Tunisia: Youssef Chahed, Future Prime Minister of Unity Government

Tunisia: Youssef Chahed, Future Prime Minister of Unity Government

youssef_chahedPresident Caid Essebsi will be appointing outgoing local affairs minister, Youssef Chahed, as the new prime minister, sources at the Tunisian presidential palace in Carthage said, adding that the official announcement of the appointment is expected to be made on Wednesday.

The president chaired a consultation meeting with stakeholders of the national unity government on Monday and that is where the choice is believed to have been made.

However, pessimism over the national unity government is beginning to rise among political figures as Hamma Hammami, Worker’s Party Secretary General and Spokesman for the Popular Front, said the national unity government “will fail” due to lack of new “alternatives” and “program” and it will be “obliged to suppress liberties to push through painful measures.”
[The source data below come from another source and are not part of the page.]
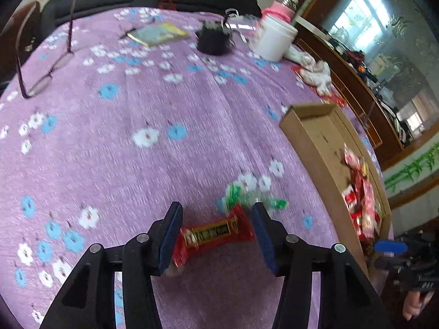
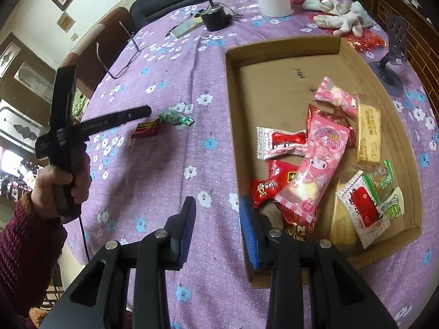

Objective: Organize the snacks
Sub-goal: 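Grasp a red snack bar with the left gripper while the right grasps a green candy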

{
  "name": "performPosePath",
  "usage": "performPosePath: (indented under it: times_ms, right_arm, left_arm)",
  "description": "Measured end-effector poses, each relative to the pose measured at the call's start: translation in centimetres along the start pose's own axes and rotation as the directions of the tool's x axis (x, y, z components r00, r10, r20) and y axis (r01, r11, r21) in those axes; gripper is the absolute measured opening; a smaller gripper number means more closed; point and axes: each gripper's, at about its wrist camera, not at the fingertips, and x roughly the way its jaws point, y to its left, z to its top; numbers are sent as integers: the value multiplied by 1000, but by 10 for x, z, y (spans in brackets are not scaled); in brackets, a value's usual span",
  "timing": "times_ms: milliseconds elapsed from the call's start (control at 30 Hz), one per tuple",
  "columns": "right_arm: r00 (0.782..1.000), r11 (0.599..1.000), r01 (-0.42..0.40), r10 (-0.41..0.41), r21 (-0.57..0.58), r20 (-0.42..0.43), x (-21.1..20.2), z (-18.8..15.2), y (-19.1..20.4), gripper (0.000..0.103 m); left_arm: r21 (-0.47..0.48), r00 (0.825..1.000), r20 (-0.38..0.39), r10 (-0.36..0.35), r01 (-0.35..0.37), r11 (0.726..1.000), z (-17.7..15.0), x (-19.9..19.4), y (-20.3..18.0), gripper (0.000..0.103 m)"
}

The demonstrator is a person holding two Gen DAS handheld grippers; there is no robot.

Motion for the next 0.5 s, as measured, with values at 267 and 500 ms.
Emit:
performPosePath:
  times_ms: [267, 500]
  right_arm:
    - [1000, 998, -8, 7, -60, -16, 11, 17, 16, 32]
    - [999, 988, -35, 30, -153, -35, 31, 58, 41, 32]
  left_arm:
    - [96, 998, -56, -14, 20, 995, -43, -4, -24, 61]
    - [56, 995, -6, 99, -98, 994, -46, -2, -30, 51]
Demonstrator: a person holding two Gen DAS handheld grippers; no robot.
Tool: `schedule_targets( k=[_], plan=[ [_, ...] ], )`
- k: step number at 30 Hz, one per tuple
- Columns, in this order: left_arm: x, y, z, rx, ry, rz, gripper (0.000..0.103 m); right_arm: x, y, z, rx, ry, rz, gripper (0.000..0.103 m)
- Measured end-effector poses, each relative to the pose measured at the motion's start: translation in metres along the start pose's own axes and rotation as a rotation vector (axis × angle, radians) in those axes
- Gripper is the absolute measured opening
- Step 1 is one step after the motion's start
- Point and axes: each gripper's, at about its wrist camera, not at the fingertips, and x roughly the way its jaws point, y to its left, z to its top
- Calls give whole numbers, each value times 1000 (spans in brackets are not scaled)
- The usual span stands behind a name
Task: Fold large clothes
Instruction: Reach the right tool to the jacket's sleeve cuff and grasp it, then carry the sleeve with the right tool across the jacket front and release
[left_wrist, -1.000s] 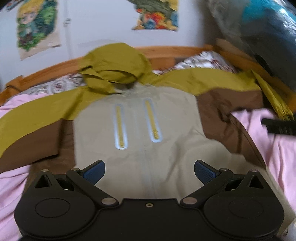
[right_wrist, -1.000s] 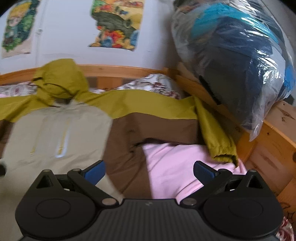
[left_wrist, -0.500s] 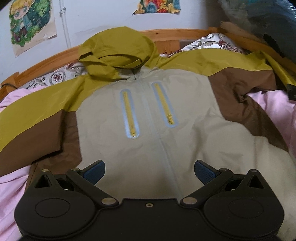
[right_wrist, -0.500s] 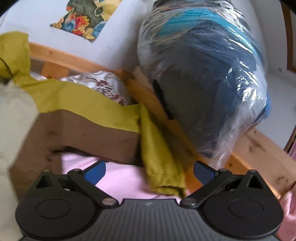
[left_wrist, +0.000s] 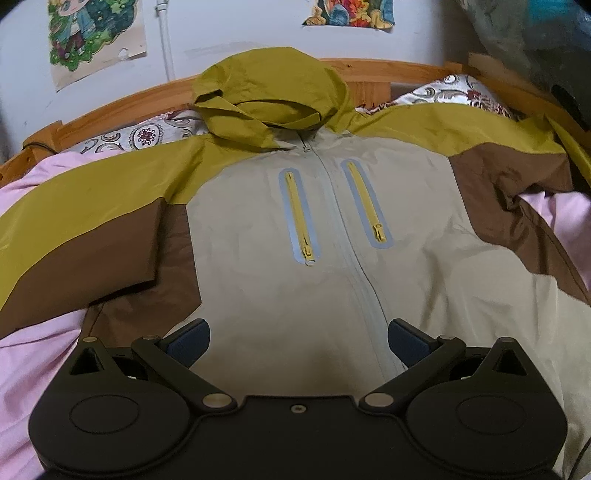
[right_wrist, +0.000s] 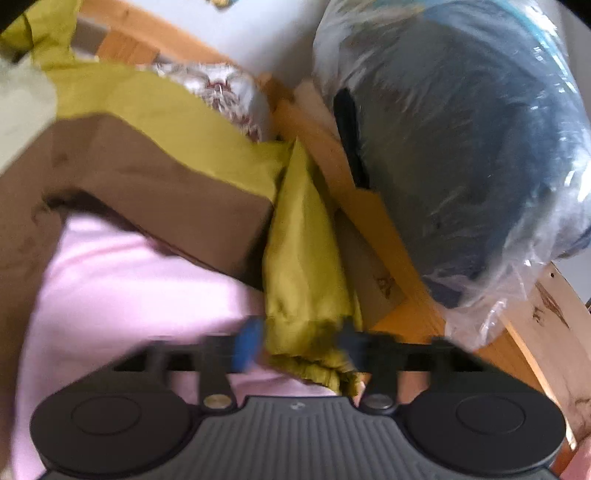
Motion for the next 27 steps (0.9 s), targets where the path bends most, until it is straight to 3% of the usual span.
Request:
schedule_targets(
  k=[1,2,7,10,14,19,25,27],
  plan=[
    [-1,1,0,-4,-3,-2,102,-4,-2,2,6,-8,21,20],
    [-2,3,0,-7,-6,-4,102,-11,-3,6,8,-19,36,18],
    [-3,13,0,-31,-7,-9,102,-72,-16,35,65,-140,201,14],
    [-5,17,0,-49,-11,-17,102,-118,-25,68,127,-244,345,14],
    [-13,22,-4,-50,-22,-21,102,-166,-20,117,192,-347,619,14],
    [-26,37,-16,-62,-43,-14,102,-197,40,167,152,-419,932,14],
    [-33,62,-29,-78,-15,52,102,-209,147,191,31,-421,1156,14],
    [-33,69,-30,-89,-5,70,102,-209,175,187,-6,-403,1206,21]
  ],
)
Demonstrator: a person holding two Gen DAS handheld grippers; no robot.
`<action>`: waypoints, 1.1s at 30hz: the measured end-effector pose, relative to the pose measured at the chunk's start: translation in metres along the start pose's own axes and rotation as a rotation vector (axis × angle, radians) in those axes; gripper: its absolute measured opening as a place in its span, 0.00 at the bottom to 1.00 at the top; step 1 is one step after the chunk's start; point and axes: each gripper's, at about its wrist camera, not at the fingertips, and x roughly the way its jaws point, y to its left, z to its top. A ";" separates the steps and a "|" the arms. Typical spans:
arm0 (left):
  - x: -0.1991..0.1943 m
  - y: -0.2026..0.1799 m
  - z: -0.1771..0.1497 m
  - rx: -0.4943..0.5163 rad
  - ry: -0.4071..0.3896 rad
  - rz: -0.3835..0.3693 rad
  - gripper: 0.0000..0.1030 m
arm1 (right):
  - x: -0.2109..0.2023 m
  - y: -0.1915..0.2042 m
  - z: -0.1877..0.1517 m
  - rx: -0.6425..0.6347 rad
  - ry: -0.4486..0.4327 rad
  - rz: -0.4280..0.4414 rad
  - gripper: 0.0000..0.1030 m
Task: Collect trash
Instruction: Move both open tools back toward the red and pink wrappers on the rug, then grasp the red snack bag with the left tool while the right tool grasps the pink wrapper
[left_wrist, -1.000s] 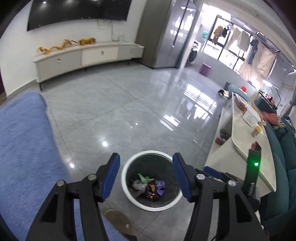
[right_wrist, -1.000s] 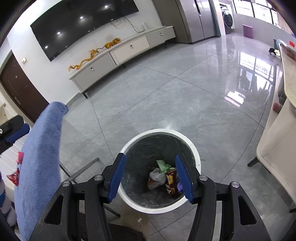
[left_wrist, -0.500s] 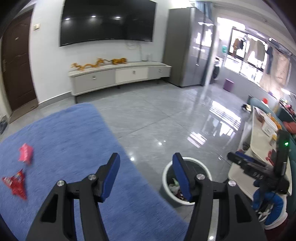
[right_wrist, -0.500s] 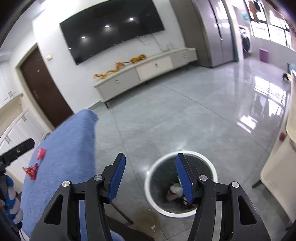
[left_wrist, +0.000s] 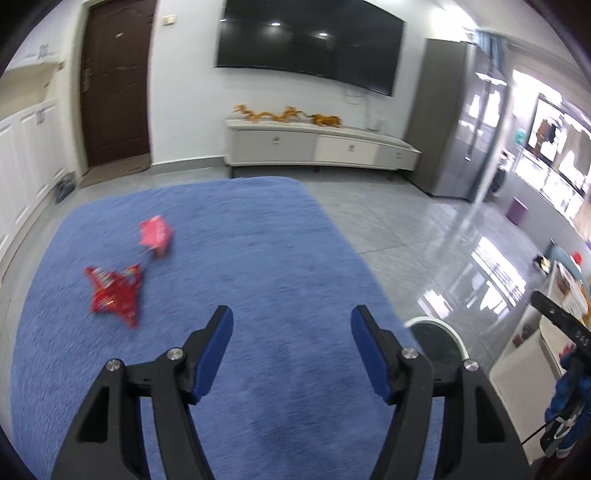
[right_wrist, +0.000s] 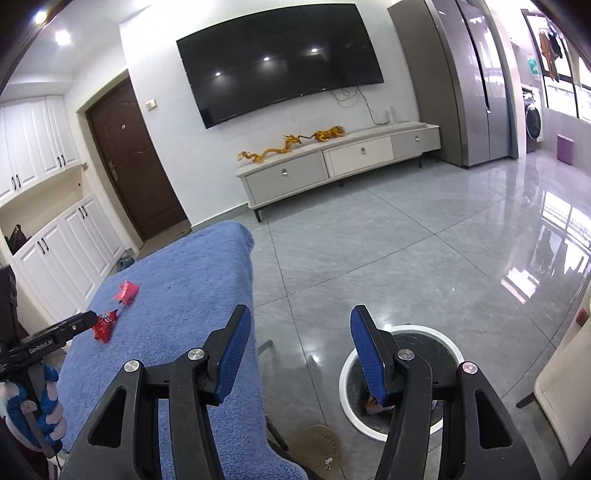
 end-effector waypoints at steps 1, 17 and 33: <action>-0.001 0.006 -0.001 -0.014 0.000 0.010 0.63 | 0.000 0.001 0.000 -0.002 0.001 0.001 0.54; 0.033 0.142 -0.020 -0.308 0.041 0.178 0.63 | 0.035 0.054 0.011 -0.100 0.057 0.072 0.54; 0.084 0.199 -0.003 -0.368 0.055 0.219 0.63 | 0.100 0.112 0.027 -0.186 0.162 0.154 0.54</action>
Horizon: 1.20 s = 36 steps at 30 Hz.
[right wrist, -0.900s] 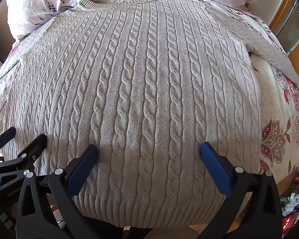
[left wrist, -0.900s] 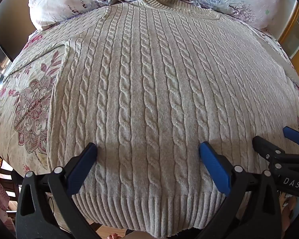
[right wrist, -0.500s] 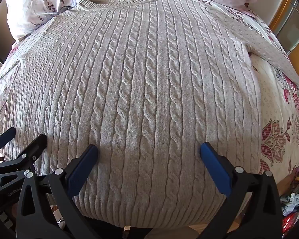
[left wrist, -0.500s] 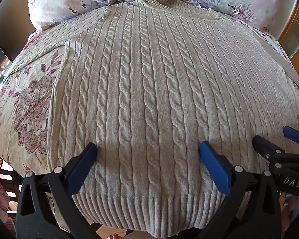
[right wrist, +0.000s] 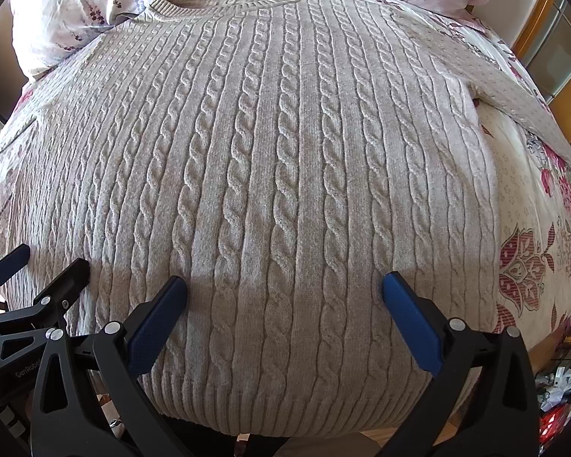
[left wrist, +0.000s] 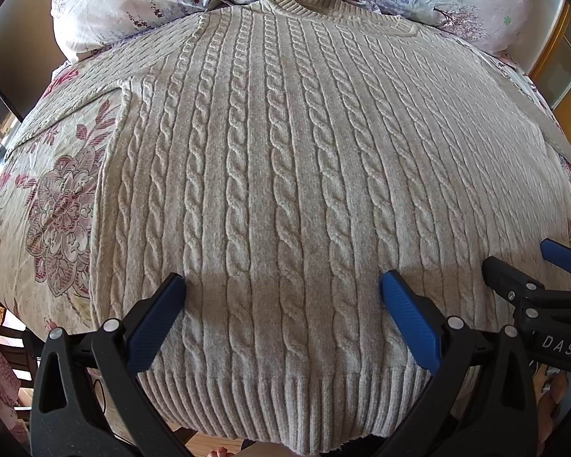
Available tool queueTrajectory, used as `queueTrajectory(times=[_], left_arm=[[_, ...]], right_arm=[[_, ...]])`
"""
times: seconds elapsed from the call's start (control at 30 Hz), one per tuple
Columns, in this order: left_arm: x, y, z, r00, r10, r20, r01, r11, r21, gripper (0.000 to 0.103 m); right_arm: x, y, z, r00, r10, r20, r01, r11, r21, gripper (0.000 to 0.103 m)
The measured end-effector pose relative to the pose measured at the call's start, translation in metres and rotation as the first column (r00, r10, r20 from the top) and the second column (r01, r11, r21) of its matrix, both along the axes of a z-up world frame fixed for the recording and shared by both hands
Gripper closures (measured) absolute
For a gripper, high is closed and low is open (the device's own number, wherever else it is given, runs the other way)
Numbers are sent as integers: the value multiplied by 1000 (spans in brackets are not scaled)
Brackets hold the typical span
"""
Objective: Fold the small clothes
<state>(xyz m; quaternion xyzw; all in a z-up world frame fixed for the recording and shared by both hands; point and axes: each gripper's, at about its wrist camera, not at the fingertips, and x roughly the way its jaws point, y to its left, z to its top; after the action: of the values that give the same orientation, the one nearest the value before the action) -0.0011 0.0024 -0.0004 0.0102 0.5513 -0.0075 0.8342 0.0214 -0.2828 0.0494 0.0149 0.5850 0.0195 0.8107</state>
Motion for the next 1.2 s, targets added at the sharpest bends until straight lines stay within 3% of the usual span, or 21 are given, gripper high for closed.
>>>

If appointed as Prime Minister, Chahed will be tasked with the formation of a new cabinet that already has three national labor unions and nine political parties as stakeholders that participated in the presidential initiative, launched in June, to form a unity government.

Popular Front was one of the parties that withdrew from the process to form the unity government and Hammami alleged that the initiative, launched without being discussed with outgoing Prime Minister, will not save the country from the crisis it is facing. He explained that Tunisia is “living through a crisis of an overall power due to wrong choices” and efforts by the “ruling power” to treat it are “hasty.”

He said the core issues of the crisis are not being treated as he analyzed that there is “an attempt to blame outgoing premier Habib Essid for its causes.”

Four of the political parties that are part of Essid’s government took part in the formation of the national unity government process and were at Monday’s consultation meeting with Essebsi.

Hammami concluded that “saving Tunisia is possible and measures seem clear, simple and within reach, but the problem is of political nature.”

Tunisia received global acclamation for staging a public demonstration that led to end of Ben Ali’s regime with little violence but the return governments that have followed have been unstable and continue to struggle with economic, financial and security  concerns.